Presently there came a knock on the back door of the Crosby house. It was not at all a robust knock; it was a tap as faint and timid as a butterfly’s kick. Mrs. Crosby opened the door, and saw a small man standing there; his face was a rich brown, his eyes were black and apprehensive; he appeared to be ready to flee if the occasion demanded it. When he saw Mrs. Crosby, however, he bowed deeply. Such a bow had never before been executed in Crosby Corners except in the moving pictures. It was a sweeping, courtly thing, that bow, in which the small man swept off his wide felt hat and dusted the steps with it. Then he smiled; it was a humble, ingratiating smile. He looked toward the stove, where the sizzling ham was sending its aroma heavenward, and sighed. Mrs. Crosby pointed to a chair at the kitchen table, and he, with another bow, took it, and presently he was eating hungrily and freely. Mrs. Crosby now and then lifted an eye from her canning to regard the exotic stranger; she had a doubt or two at first whether it was quite safe for her to stay there. You never can tell what the foreigners may do, even if you are past forty and the mother of a grown daughter. She glanced into the dining-room, where, above the mantel, hung Grandpa Crosby’s Civil-War sword, a long, heavy weapon, and its presence reassured her. As she studied the man, she decided that any fear of him was quite groundless; if anything, he was afraid of her. His hair, she observed, was blue-black and long, but arranged in a way that suggested that he was a bit of a dandy. The stranger’s trousers surprised her greatly; they were of black velvet, really painfully tight, except at the bottom of each leg, where they flared out like bells. He had no belt, but instead a scarlet sash. His shirt, when new and clean, must have been a remarkable garment; it had been plaid silk, but it was now neither new nor clean. His boots were of patent leather and excessively pointed.

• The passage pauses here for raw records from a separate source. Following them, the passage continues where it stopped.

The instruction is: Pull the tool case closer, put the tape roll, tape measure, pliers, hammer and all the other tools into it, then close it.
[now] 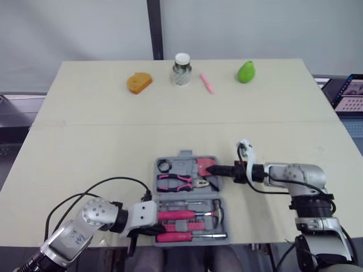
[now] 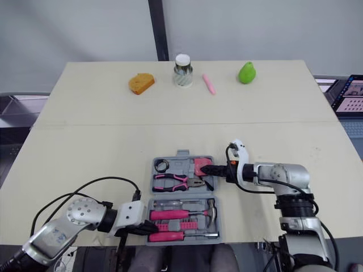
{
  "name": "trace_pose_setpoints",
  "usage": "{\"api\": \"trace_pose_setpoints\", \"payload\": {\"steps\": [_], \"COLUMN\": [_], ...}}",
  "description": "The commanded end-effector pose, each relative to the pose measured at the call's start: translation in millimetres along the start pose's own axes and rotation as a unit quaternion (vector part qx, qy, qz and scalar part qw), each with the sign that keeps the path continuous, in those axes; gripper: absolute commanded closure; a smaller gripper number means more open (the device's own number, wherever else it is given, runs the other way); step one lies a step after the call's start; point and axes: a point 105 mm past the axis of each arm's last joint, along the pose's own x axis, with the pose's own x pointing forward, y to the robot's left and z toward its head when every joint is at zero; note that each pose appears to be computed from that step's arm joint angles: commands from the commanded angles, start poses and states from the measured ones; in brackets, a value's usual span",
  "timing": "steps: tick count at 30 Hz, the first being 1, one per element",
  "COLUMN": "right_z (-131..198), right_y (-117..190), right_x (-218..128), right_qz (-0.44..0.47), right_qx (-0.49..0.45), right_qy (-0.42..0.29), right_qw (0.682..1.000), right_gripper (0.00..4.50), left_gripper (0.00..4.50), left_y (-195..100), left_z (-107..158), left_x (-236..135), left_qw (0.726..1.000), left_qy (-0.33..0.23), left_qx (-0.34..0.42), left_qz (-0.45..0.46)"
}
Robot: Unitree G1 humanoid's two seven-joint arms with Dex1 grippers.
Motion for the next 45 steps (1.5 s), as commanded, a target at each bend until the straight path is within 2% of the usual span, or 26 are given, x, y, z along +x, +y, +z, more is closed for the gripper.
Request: {"api": "trace_pose_setpoints", "payload": {"steps": [1,4,9,13,17,21,26,28,30,32,35,41,42,43,45], "right_z": [10,11,7,-7,-25,-41,-56,-50,-38,-30,-16,-11,-12,-14,-20], "right_y": [26,45,70,87,93,94,96,89,68,50,24,-29,-35,-40,-48], "right_x": [-5,-12,-26,-36,-50,-63,-83,-91,-100,-115,-142,-197,-202,-205,-208], "right_qz": [0.073,0.122,0.173,0.192,0.204,0.205,0.216,0.193,0.126,0.077,0.005,-0.118,-0.128,-0.137,-0.146], "right_qx": [-0.029,-0.056,-0.119,-0.192,-0.246,-0.287,-0.307,-0.311,-0.319,-0.308,-0.278,-0.234,-0.228,-0.226,-0.223], "right_qy": [-0.03,-0.035,-0.016,0.035,0.089,0.132,0.163,0.137,0.096,0.065,0.01,-0.052,-0.058,-0.057,-0.051], "right_qw": [0.996,0.99,0.978,0.962,0.943,0.926,0.912,0.92,0.935,0.946,0.961,0.964,0.964,0.963,0.962], "right_gripper": [0.02,0.02,0.02,0.02,0.02,0.02,0.02,0.02,0.02,0.02,0.0,0.0,0.0,0.0,0.0], "left_gripper": [4.5,4.5,4.5,4.5,4.5,4.5,4.5,4.5,4.5,4.5,3.61,0.7,0.35,0.08,0.08], "left_y": [2,4,7,4,-10,-19,0,13,27,33,37,42,43,44,47], "left_z": [-27,-27,-14,3,-2,-16,-33,-33,-33,-39,-51,-78,-81,-84,-88], "left_x": [1,0,-2,-12,-36,-61,-96,-112,-134,-151,-176,-213,-216,-220,-223], "left_qw": [0.998,0.998,0.996,0.991,0.988,0.984,0.972,0.965,0.95,0.937,0.919,0.889,0.885,0.881,0.875], "left_qy": [0.044,0.038,-0.008,-0.053,-0.034,-0.007,0.0,-0.018,-0.054,-0.065,-0.07,-0.055,-0.055,-0.055,-0.055], "left_qx": [-0.04,-0.047,-0.081,-0.118,-0.144,-0.173,-0.197,-0.197,-0.205,-0.208,-0.215,-0.223,-0.224,-0.225,-0.228], "left_qz": [0.012,0.019,0.033,0.036,0.035,0.051,0.126,0.171,0.228,0.274,0.325,0.397,0.405,0.412,0.423]}}
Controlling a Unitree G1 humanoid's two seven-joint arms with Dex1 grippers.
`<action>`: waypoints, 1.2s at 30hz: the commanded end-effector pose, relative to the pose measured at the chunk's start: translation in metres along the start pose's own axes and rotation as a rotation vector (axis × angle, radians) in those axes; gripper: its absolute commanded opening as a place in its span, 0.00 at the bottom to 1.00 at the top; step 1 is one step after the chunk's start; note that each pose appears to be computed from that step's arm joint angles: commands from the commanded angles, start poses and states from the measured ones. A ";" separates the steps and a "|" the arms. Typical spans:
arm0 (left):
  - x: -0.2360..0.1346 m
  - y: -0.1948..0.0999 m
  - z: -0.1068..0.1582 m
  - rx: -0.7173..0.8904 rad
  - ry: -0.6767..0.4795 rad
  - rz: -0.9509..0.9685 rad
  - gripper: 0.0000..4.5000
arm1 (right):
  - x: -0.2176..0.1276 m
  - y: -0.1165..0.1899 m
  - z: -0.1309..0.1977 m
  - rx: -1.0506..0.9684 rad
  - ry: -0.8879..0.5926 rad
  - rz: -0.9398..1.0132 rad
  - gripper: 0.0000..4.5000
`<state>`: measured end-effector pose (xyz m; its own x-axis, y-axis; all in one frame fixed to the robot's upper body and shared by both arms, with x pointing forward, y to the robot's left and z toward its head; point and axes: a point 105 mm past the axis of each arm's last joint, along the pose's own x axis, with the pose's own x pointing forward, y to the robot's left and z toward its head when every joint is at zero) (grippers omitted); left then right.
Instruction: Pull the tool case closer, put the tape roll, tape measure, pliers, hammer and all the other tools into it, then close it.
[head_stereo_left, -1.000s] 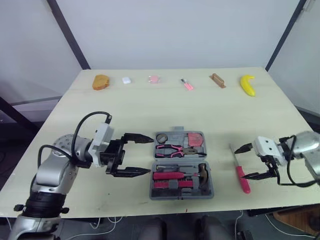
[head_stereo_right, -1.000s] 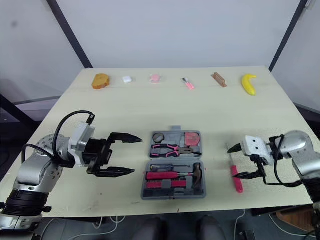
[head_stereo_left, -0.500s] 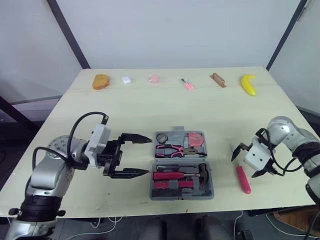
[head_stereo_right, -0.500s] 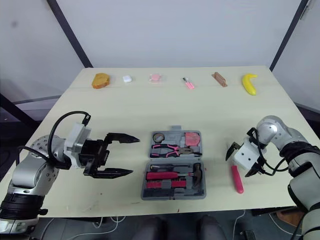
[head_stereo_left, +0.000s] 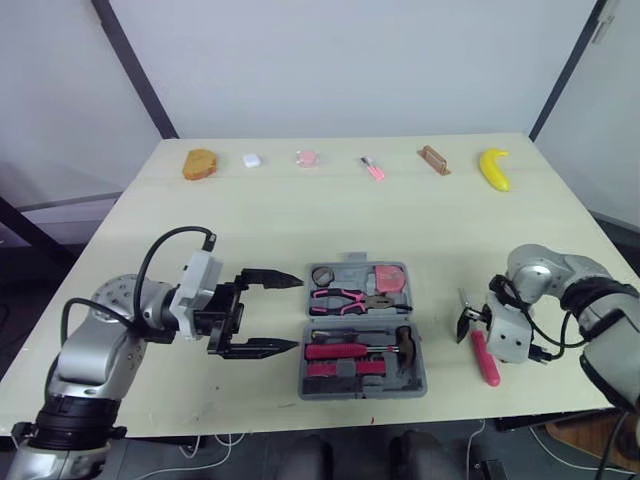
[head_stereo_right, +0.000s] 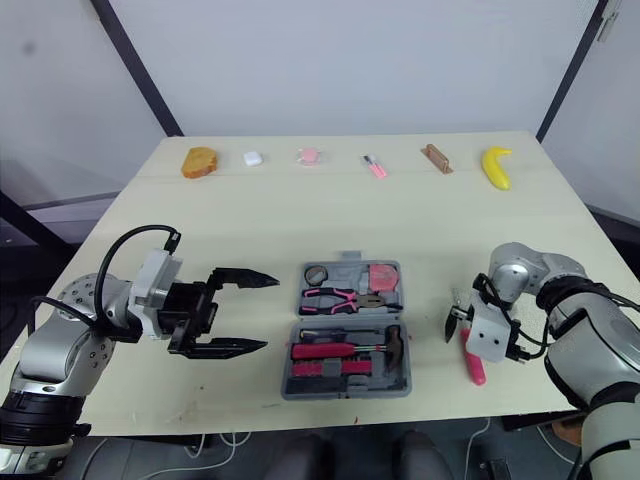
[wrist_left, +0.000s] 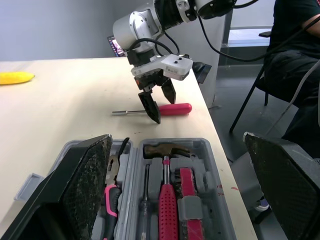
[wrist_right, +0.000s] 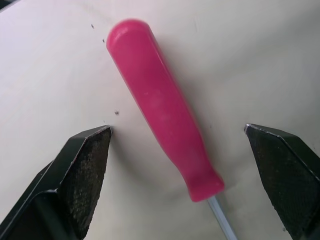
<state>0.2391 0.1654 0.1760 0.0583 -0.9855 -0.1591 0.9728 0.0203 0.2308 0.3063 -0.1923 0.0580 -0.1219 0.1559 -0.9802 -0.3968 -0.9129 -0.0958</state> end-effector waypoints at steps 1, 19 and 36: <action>-0.002 -0.001 0.010 0.042 -0.004 0.003 1.00 | 0.002 0.001 -0.004 0.006 0.021 0.011 0.94; -0.002 -0.008 0.005 0.031 -0.008 -0.059 1.00 | -0.027 -0.006 -0.009 0.374 -0.102 -0.270 0.08; -0.006 -0.007 0.004 0.018 -0.027 -0.062 1.00 | -0.040 0.014 0.026 1.759 -0.185 -0.948 0.08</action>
<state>0.2335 0.1680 0.1726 0.0074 -0.9883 -0.1526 0.9761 -0.0261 0.2159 0.2862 -0.1973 0.0949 0.5464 0.4839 -0.6836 -0.7607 0.6282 -0.1634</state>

When he had eaten a very great deal he arose, bowed, smiled beatifically, and made gestures of gratitude. Mrs. Crosby pointed in the direction of the twenty-acre lot, and he understood. She saw him picking his way down the path; he was the first man she had ever seen whose gait at one and the same time included a mince and a swagger.

When Ben Crosby came in to his late supper that evening he announced:

“I was wrong about that new little fellow. He doesn’t seem to have done farm work. He’s willing enough, but he handles a hay-fork as dainty as if it was a toothpick. And, say, he certainly is the most scary human being I ever set eyes on. You should have seen him when the tractor came into the field with the mowing-machine. He gave a yelp and jumped on the stone wall, and if there’d been a tree handy, I guess he’d have climbed it. He looked as if he was afraid the machine would eat him. Pete High, who was driving it, said, ‘I guess it ain’t only his skin that’s yellow.’ I hope Pete isn’t right. I hate a coward.”

“Don’t you let Pete High pick on him,” admonished Mrs. Crosby. “Perhaps the man never saw a mowing-machine before. I remember how scared I was when I saw the first automobile come roaring and snorting along the road. And so were you, Ben Crosby.”

“Well, I didn’t let on I was,” replied her husband, harpooning a potato.